Defend your codebase against AI comments

Generative AI tools such as Claude Code, Cursor, Devin, Roo Code, Windsurf have fundamentally changed the process of how software is written. As teams increasingly rely on AI-generated code, they need to rethink how they merge this code into their codebase, especially regarding comments.

I’ve long taken a policy against most comments when writing code. It has been perfectly summed up by this tweet. Maybe at one point the plastic container did hold basmati rice, but today, it’s clearly storing cookies. This is it, the fundamental point: the compiler ignores your comments, so their relationship to the truth holds no guarantees.

The comment exceptions include those for documentation purposes e.g. OpenAPI. I like comments that explain the purpose of a class or file, somewhere near the top. I also like comments that explain why something is written the way it is, to inform the reader of some nuance or edge case they could never have anticipated without extra context. Even these comments can fall foul of the general problem with comments which is, when engineers update the code, they might not update the comments.
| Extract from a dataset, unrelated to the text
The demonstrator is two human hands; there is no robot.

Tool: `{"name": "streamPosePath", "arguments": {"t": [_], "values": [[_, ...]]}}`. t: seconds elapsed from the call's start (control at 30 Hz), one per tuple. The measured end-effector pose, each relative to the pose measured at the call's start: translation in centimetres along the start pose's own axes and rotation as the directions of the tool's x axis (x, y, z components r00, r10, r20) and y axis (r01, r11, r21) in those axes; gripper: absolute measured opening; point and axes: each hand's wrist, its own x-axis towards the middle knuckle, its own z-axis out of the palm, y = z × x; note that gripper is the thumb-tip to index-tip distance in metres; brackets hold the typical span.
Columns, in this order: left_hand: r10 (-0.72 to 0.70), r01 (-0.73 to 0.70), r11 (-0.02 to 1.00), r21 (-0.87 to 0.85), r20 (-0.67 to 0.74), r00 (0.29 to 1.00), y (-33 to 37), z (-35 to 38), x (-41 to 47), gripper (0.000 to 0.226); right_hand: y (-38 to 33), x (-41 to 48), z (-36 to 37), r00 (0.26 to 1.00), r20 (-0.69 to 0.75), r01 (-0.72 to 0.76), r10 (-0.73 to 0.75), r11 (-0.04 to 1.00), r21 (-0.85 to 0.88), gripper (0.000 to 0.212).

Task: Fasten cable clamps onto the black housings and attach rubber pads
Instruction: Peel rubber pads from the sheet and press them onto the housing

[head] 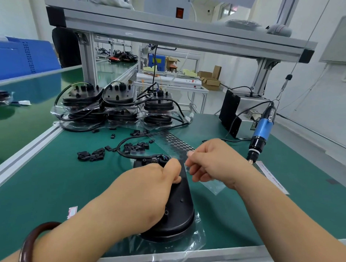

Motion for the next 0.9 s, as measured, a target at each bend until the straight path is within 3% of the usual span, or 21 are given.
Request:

The purpose of a class is unlikely to change, and documenting why code is written a certain way is valuable information that we take the risk to include.

Up to now, I’ve taken this as an arbitrary and biased choice based on how I see coding. Well written code that names variables and functions effectively, that breaks code into sensible units of complexity, is easy to read. The code documents itself. This position is one like tabs versus spaces, or vim versus emacs… it’s a dangerous choice for leaders to take a zero tolerance position on. If all the senior engineers in a team prefer code comments sprinkled through the codebase, they should have the autonomy to choose to do so. Generative AI fundamentally changes this though.

A comment that isn’t updated to reflect what the code is doing may confuse an engineer. What the confused engineer does next could go in a few different directions, but two of the most likely outcomes are that they work out what’s going on themselves from the code and git log, or they speak to someone on the team who knows the history of that part of the code. Either way, there’s a chance some level of common sense is applied.

In a bid to be helpful, generative AI will let you tell it that up is down, grass is blue and the sky is green, that there are 32 bits in an integer on arm64, and JavaScript arrays are 1-indexed. What it chooses to do with these falsehoods is anyone’s guess. Generative AI tools read your codebase, comments and all, and make decisions about how to modify and extend your solution. When AI tools encounter outdated comments, they incorporate this misinformation into new code and explanations, creating a compounding cycle of technical inaccuracy that’s harder to detect than traditional bugs. And because understanding natural language is the core strength of generative AI, it writes more than its fair share of comments back again.

Human nature’s propensity for shortcuts creates an even deeper problem than buggy comments: it can systematically erode team expertise. Managing a team of engineers means being aware of the Lottery Factor (also known as the more bleak Bus Factor) for disparate parts of the system design and codebase. More plainly, “How many engineers are experts in each area?” Any which have the answer “One”, or even worse, “Zero!”, are immediate concerns for the manager. Code written from scratch by an individual is implicitly at least understood by that one engineer. Just as engineers might rely too heavily on automated testing, they may rely too heavily on AI-generated explanations without truly understanding the code.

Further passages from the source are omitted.